== Directions for this task ==
All lines of the records below that contain the word "each" must be listed.

== Dataset extract ==
□ □ □ □ □ □ □

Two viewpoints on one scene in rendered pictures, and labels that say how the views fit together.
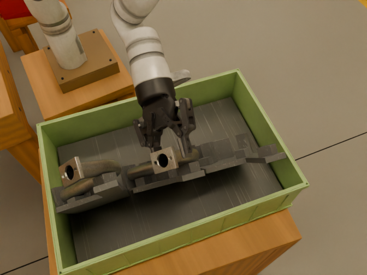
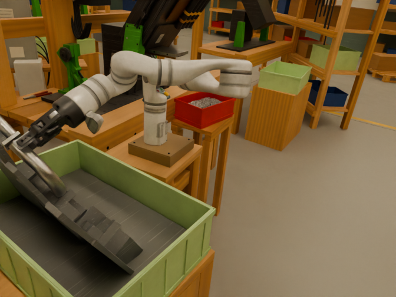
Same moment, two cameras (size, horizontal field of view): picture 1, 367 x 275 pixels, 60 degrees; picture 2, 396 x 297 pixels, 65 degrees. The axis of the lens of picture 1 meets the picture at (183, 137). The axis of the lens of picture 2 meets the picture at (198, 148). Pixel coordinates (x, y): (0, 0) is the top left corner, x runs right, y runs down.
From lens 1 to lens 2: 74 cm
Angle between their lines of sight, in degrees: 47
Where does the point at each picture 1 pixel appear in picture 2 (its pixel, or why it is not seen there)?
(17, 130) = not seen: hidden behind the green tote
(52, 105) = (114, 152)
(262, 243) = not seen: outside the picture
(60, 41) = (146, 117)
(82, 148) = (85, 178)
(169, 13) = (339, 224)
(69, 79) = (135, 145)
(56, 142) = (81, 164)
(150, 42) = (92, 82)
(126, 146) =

□ □ □ □ □ □ □

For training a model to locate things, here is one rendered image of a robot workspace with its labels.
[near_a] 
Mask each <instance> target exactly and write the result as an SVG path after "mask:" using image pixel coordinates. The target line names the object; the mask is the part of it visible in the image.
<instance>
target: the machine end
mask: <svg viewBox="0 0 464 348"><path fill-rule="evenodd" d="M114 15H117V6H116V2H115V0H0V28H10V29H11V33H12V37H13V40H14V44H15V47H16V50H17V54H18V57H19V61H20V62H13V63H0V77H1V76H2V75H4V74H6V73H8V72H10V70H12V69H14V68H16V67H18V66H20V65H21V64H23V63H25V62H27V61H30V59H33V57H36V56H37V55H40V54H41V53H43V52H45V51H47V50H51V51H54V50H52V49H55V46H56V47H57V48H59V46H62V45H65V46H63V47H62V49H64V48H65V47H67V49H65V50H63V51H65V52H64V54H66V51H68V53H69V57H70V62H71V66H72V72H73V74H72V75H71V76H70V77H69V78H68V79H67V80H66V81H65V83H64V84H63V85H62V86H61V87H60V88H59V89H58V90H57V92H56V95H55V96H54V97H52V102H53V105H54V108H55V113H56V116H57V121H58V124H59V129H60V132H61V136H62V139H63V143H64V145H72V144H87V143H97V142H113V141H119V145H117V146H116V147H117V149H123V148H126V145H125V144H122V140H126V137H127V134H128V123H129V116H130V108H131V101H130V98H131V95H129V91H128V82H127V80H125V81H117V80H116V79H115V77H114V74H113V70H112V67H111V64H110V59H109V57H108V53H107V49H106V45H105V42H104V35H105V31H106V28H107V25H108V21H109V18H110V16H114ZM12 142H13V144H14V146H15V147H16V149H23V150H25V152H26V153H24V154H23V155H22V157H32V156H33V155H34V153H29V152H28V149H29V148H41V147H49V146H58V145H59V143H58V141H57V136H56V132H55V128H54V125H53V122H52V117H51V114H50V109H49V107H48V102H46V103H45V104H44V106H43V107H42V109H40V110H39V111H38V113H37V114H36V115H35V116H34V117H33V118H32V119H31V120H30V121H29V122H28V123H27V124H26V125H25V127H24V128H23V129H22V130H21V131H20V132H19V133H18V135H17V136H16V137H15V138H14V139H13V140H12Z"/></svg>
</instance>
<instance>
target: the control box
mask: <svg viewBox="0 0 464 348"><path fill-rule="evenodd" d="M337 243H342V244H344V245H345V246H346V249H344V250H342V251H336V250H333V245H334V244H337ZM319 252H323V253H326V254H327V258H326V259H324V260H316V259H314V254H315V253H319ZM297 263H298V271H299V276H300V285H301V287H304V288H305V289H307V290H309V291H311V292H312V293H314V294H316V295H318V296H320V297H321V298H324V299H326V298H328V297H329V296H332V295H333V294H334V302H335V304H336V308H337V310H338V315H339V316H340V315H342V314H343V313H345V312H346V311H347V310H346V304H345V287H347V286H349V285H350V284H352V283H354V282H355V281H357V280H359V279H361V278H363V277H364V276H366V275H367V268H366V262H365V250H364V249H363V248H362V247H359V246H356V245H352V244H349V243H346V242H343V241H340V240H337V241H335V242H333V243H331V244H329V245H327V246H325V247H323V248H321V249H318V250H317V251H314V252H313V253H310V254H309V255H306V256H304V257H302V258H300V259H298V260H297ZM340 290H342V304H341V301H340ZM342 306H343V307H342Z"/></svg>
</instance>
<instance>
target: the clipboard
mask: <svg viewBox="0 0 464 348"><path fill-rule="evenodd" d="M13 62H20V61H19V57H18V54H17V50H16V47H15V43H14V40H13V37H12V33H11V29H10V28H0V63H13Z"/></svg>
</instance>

□ □ □ □ □ □ □

== Expected output ==
Where does the point at each picture 1 pixel appear in picture 2 (its pixel, or why it is not seen there)?
Mask each <instance> target exactly and write the result as an SVG path after "mask:" using image pixel coordinates. The target line names the object; the mask is the part of it visible in the image.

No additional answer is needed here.